Which lines below include the string "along"? Please show each one.
** DATA PROVIDED follows **
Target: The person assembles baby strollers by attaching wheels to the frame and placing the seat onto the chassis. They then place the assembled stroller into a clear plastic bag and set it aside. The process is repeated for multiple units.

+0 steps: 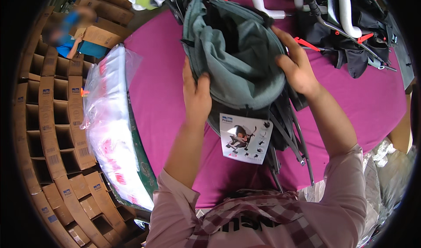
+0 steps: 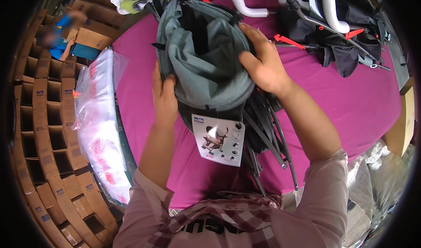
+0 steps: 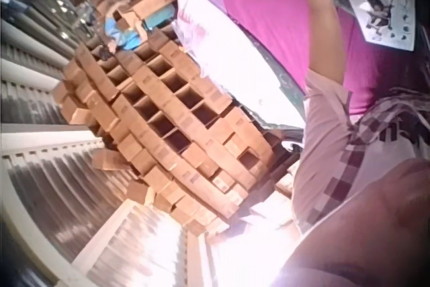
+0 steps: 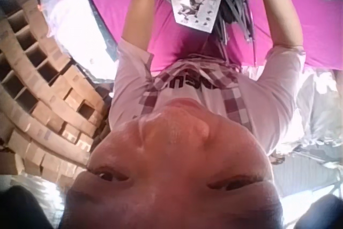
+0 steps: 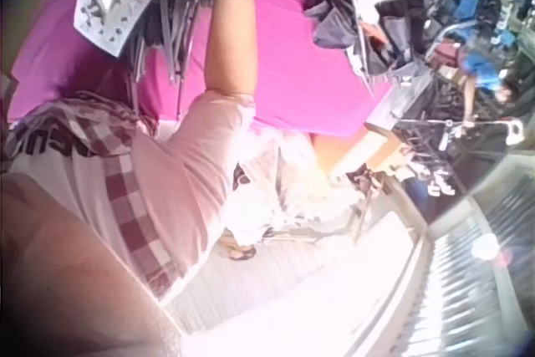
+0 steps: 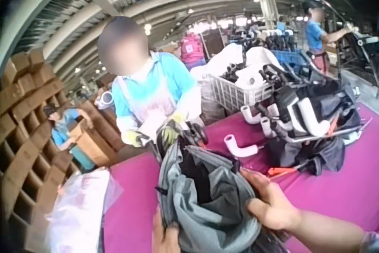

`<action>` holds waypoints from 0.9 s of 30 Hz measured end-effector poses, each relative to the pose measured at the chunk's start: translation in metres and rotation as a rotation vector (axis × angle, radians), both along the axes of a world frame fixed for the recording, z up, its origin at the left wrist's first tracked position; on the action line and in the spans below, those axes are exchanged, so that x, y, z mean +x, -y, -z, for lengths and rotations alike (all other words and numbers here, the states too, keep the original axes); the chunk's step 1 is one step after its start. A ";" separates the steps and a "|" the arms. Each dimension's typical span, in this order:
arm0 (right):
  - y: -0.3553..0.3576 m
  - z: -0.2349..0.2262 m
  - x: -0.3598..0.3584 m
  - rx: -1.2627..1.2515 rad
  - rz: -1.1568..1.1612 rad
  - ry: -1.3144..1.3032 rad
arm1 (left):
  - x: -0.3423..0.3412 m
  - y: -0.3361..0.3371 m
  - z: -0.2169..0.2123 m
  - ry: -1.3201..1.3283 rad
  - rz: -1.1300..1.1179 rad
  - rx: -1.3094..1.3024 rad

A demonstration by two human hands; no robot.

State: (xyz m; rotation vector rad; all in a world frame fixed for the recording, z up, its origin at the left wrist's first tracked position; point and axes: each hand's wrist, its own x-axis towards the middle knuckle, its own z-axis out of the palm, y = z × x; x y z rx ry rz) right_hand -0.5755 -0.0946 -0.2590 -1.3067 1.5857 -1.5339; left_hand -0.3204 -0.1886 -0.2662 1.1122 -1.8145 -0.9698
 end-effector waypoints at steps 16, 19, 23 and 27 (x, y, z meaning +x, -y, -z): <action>0.112 0.050 -0.039 -0.063 0.144 0.131 | -0.022 0.048 0.041 0.024 -0.251 0.118; 0.075 0.036 -0.044 0.020 0.152 0.270 | -0.027 0.031 0.024 0.080 -0.065 0.015; 0.051 0.038 -0.070 0.077 0.091 0.226 | -0.058 0.017 -0.002 0.116 0.024 0.012; 0.064 0.045 -0.068 0.140 0.122 0.071 | -0.064 0.064 0.030 0.087 -0.029 -0.043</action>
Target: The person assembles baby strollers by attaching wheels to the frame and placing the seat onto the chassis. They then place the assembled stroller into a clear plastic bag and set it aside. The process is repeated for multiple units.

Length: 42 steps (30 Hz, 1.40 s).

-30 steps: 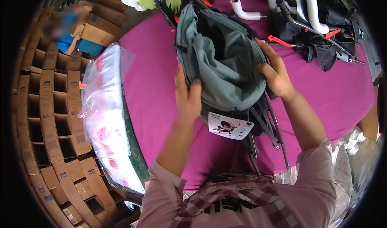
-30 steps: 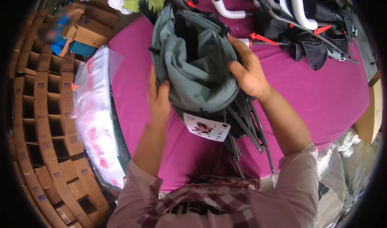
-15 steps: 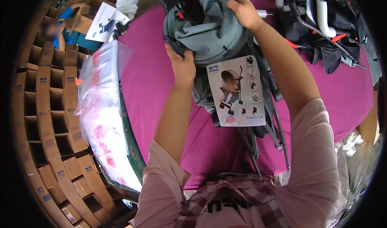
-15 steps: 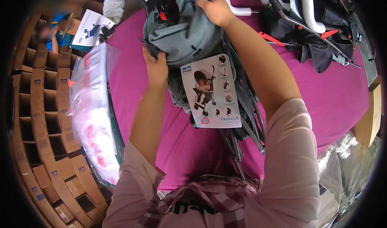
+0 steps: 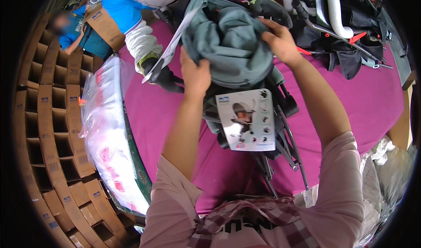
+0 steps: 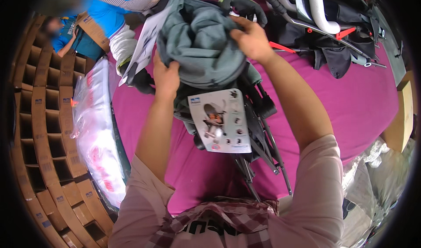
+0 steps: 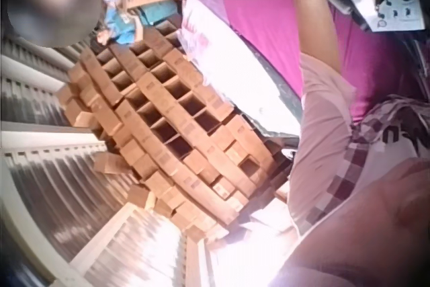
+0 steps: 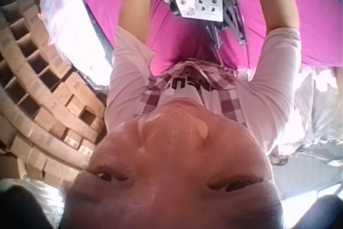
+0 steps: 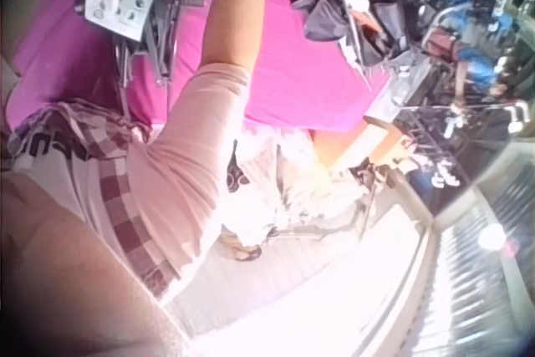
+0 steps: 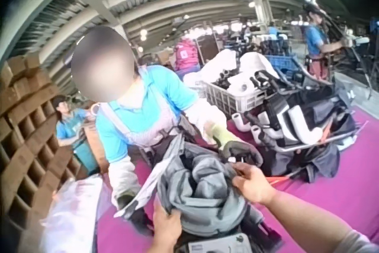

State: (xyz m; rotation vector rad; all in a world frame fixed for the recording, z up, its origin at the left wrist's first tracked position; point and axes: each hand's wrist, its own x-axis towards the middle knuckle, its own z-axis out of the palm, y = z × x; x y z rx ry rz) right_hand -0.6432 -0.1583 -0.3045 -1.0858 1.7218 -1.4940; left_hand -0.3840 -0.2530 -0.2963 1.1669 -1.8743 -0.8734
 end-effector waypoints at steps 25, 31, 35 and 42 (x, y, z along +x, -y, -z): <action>-0.501 0.076 0.193 0.679 0.421 0.664 | 0.229 -0.330 0.063 -0.069 0.476 0.191; -0.535 0.038 0.299 1.036 0.063 -0.280 | 0.171 -0.405 0.052 -0.118 0.979 0.162; -0.628 0.011 0.322 0.854 0.113 0.046 | 0.169 -0.476 0.052 -0.073 1.086 0.196; -0.795 0.032 0.277 1.058 0.521 -0.170 | 0.120 -0.562 0.039 0.081 1.216 0.187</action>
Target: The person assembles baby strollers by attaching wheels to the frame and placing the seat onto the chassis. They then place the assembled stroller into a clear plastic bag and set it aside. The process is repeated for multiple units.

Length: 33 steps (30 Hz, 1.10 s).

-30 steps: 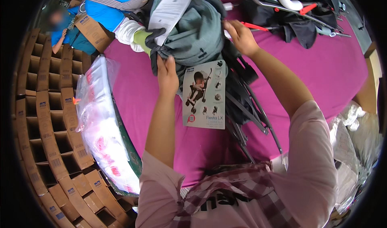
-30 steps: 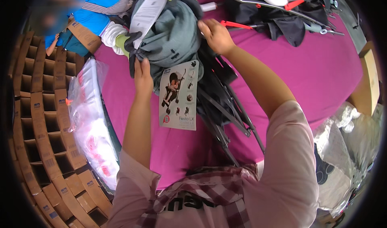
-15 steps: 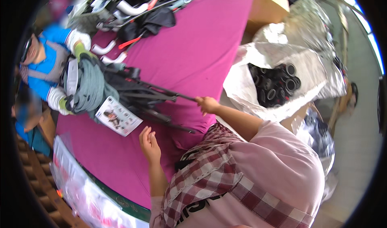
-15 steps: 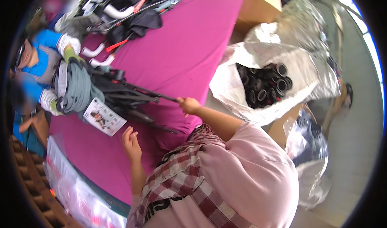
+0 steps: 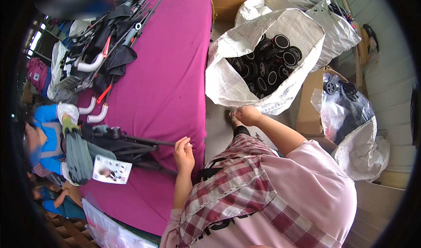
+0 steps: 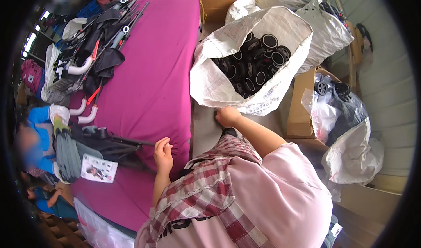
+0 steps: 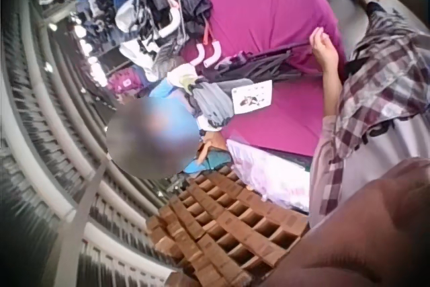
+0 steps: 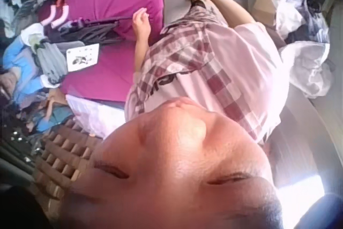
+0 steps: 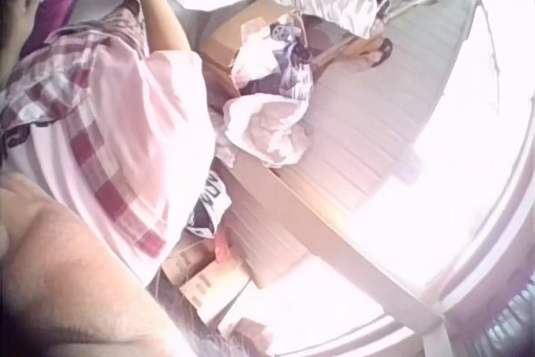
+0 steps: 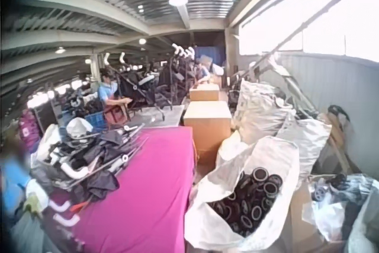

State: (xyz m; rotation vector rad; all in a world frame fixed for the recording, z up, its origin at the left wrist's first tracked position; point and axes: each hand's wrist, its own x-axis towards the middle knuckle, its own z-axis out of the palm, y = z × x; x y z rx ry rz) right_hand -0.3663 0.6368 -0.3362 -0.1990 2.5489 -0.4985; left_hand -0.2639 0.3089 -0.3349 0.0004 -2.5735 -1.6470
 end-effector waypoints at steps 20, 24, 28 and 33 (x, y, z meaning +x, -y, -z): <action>-0.435 0.165 -0.200 0.154 0.875 -0.520 | -0.238 -0.197 -0.001 0.455 0.167 -0.527; -0.477 0.181 -0.284 0.279 0.848 -0.454 | -0.277 -0.223 -0.018 0.451 0.213 -0.572; -0.502 0.180 -0.306 0.234 0.863 -0.092 | -0.284 -0.224 -0.008 0.455 0.275 -0.615; -0.503 0.173 -0.319 -0.108 0.832 -0.132 | -0.293 -0.241 -0.002 0.479 0.310 -0.590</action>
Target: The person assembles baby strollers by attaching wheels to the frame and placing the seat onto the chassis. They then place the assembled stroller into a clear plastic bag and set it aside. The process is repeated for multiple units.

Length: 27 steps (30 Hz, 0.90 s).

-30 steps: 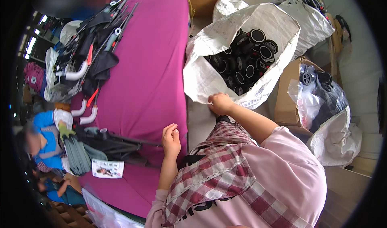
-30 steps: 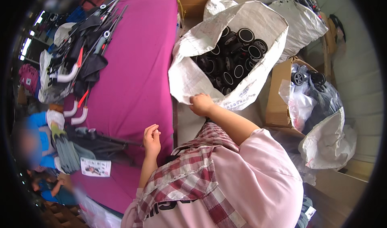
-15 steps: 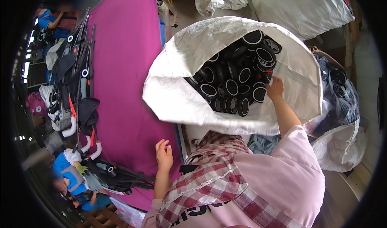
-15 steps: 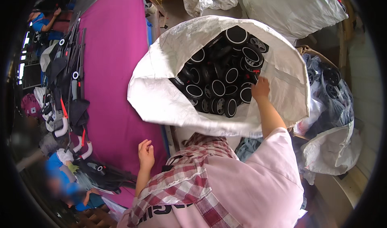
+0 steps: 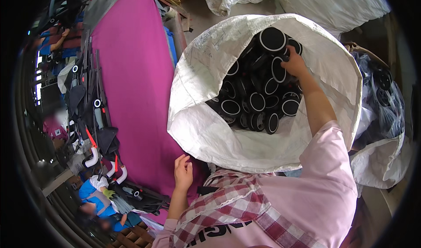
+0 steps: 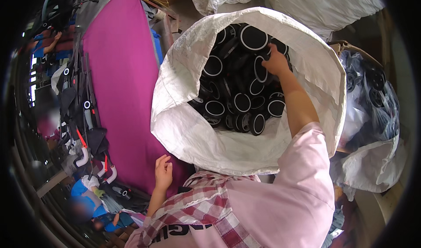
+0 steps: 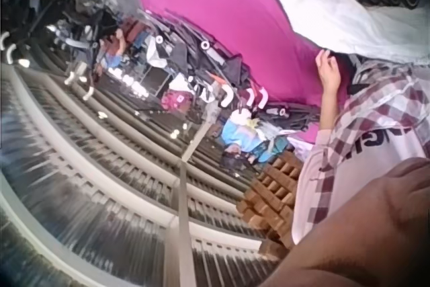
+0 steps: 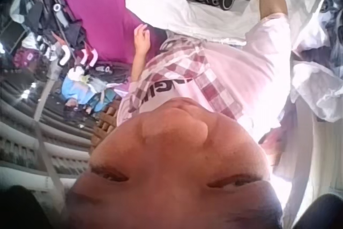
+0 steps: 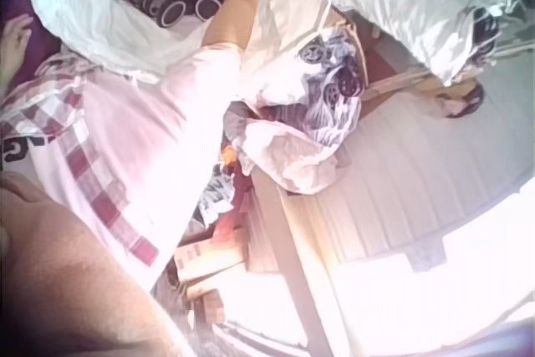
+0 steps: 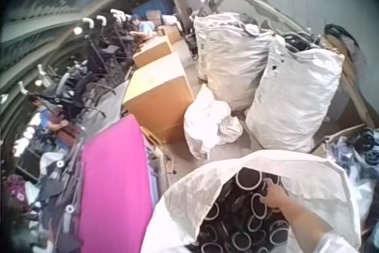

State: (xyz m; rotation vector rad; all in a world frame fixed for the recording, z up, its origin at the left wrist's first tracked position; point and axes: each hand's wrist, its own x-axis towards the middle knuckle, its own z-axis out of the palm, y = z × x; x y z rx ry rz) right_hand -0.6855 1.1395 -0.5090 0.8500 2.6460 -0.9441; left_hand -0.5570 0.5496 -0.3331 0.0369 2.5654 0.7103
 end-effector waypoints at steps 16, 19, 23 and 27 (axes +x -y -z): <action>0.063 0.047 -0.136 -1.040 0.470 0.106 | 0.082 0.054 0.004 -0.012 -0.244 -0.038; 0.098 0.043 -0.143 -1.068 0.435 0.005 | 0.096 0.058 0.011 -0.026 -0.273 0.014; 0.166 0.037 -0.087 -1.114 0.407 -0.162 | 0.114 0.066 0.008 -0.060 -0.350 0.050; 0.245 0.020 0.027 -0.762 0.353 -0.096 | 0.162 0.088 0.008 -0.155 -0.421 0.114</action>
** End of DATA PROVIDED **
WRITTEN RESPONSE:
`<action>` holds waypoints from 0.9 s of 30 Hz measured end-effector poses, each relative to the pose measured at the chunk's start: translation in metres and rotation as a rotation vector (axis × angle, radians), both along the axes of a world frame fixed for the recording, z up, its origin at the left wrist's first tracked position; on the action line and in the spans below, those axes are exchanged, so that x, y, z mean +x, -y, -z, for lengths and rotations alike (all other words and numbers here, the states too, keep the original axes); the chunk's step 1 is one step after its start. A ";" separates the steps and a "|" the arms. Each dimension's typical span, in this order:
 end-effector waypoints at steps 25, 31, 35 and 42 (x, y, z along +x, -y, -z): <action>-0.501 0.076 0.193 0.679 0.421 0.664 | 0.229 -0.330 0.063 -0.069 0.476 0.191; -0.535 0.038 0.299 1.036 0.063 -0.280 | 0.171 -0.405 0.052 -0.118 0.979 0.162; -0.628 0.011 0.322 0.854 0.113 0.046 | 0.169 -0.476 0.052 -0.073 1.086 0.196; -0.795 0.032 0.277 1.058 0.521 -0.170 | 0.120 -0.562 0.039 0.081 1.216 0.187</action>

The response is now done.